Am 18. Juni 2026 verliehen Christine Weibelzahl (Vorsitzende des DVW NRW e.V.) und Ulf Meyer-Dietrich (Landesvorsitzender NRW des VDV) an der Universität Bonn den "Besten-Preis". Der gemeinsame Preis der beiden Berufsverbände in NRW wurde in diesem Rahmen zum zweiten Mal verliehen. Im Rahmen des Geodätischen Kolloquiums am Institut für Geodäsie und Geoinformation erhielten Tobias Küpper und Alicia Daubenspeck die Auszeichnung für ihre herausragende Leistungen im Bachelor-Studiengang Geodäsie und Geoinformation. Philipp Umbach und Tobias Stapper wurden für Ihren Master-Abschluss in Geodäsie und Geoinformation sowie Emilia Sorsa für den Master-Abschluss im Studium Geodetic Engineering geehrt. Bereits vor dem Kolloquium kamen die Preisträger und die Vorsitze der Berufsverbände in der Bibliothek des Instituts zusammen und tauschen sich gemeinsam mit dem Studiengangverantwortlichen Prof. Kusche
über das Studium, die weiteren Pläne sowie die Erfahrungen in der Praxis aus. Dabei wurde bereits auf den Preis angestoßen und in lockerer Runde über den Beruf diskutiert. Der DVW NRW e.V. und der VDV NRW wünschen allen Absolventinnen und Absolventen alles Gute für die Zukunft.

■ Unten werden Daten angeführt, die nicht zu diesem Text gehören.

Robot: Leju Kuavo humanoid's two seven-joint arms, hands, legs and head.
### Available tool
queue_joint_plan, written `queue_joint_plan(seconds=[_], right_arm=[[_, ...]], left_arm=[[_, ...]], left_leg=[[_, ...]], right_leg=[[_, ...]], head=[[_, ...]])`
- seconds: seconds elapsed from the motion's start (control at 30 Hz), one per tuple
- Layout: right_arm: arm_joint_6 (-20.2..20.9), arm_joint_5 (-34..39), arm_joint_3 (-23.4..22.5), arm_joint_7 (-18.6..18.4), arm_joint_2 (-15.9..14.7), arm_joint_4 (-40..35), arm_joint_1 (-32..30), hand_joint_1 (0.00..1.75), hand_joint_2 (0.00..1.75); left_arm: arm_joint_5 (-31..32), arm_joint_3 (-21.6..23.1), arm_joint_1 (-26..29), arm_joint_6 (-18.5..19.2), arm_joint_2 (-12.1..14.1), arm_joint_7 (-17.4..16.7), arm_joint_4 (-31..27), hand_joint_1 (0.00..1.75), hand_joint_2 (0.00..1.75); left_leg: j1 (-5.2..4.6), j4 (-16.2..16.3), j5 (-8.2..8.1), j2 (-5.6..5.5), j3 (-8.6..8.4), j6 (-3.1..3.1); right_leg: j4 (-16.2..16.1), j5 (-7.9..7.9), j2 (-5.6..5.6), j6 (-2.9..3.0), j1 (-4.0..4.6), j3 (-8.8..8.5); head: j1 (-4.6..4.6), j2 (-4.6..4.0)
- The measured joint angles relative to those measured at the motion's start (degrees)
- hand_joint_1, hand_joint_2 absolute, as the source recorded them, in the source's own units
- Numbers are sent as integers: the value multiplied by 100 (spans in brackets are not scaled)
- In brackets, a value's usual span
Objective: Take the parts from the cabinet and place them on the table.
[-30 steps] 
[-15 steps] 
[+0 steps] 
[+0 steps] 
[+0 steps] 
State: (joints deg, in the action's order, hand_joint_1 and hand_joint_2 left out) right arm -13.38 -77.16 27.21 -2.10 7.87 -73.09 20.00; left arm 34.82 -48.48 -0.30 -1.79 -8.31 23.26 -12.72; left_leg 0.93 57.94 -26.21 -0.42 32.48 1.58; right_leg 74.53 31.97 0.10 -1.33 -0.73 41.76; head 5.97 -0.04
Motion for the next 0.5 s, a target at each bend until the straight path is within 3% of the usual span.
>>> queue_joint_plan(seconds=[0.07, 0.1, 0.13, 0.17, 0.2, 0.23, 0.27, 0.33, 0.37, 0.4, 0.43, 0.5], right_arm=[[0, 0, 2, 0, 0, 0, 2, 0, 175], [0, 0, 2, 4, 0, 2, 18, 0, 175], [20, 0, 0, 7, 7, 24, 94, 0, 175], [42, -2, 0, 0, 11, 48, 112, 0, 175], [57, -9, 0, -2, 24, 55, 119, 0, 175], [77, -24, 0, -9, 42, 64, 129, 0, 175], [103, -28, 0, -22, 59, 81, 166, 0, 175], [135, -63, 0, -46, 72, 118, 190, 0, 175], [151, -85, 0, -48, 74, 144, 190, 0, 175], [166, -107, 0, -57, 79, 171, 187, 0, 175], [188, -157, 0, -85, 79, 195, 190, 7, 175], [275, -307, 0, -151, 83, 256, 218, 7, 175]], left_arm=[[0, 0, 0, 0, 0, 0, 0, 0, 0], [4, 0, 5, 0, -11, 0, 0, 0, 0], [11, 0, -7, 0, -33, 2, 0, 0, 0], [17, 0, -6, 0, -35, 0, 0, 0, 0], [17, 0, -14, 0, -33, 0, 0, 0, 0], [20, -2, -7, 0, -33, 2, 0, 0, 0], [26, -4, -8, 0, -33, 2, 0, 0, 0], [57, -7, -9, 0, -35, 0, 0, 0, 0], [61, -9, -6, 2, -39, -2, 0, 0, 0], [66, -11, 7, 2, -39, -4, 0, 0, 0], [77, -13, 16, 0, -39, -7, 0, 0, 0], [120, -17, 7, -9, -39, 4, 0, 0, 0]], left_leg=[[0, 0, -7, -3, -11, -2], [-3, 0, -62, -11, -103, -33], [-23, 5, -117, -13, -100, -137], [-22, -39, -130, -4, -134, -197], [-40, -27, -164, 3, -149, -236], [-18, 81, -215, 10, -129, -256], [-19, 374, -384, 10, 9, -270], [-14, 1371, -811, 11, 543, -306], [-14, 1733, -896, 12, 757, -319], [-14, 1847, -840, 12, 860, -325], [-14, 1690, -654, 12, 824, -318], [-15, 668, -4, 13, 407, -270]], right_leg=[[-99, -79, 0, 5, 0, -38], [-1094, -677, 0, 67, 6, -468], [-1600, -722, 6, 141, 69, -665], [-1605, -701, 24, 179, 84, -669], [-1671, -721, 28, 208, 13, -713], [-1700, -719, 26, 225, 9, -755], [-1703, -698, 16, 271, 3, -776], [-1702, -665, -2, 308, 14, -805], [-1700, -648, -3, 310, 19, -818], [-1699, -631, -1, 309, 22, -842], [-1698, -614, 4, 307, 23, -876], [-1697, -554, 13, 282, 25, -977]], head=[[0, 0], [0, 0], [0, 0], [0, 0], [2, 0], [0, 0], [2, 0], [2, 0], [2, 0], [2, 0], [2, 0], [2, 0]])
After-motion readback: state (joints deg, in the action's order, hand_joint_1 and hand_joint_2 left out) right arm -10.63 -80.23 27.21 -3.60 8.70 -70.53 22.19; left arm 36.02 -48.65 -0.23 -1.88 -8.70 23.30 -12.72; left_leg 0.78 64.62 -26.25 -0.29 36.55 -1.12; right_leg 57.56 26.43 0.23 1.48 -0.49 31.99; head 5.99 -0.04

Zum Hintergrund: Der "Besten-Preis" des DVW NRW e.V. und des Landesverbands des VDV ist mit 400 Euro pro Person dotiert und wird für eine Gesamtabschlussnote besser 2,0 verliehen. Der jeweilige Abschluss muss in der Regelstudienzeit plus maximal zwei Semester abgelegt werden. Bei mehreren Personen, die die Kriterien erfüllen, entscheidet die bessere Gesamtnote; bei Notengleichheit wird das Preisgeld geteilt. Bewertet werden die an der Uni Bonn erreichten Abschlüsse in Geodäsie und Geoinformation innerhalb eines Kalenderjahrs.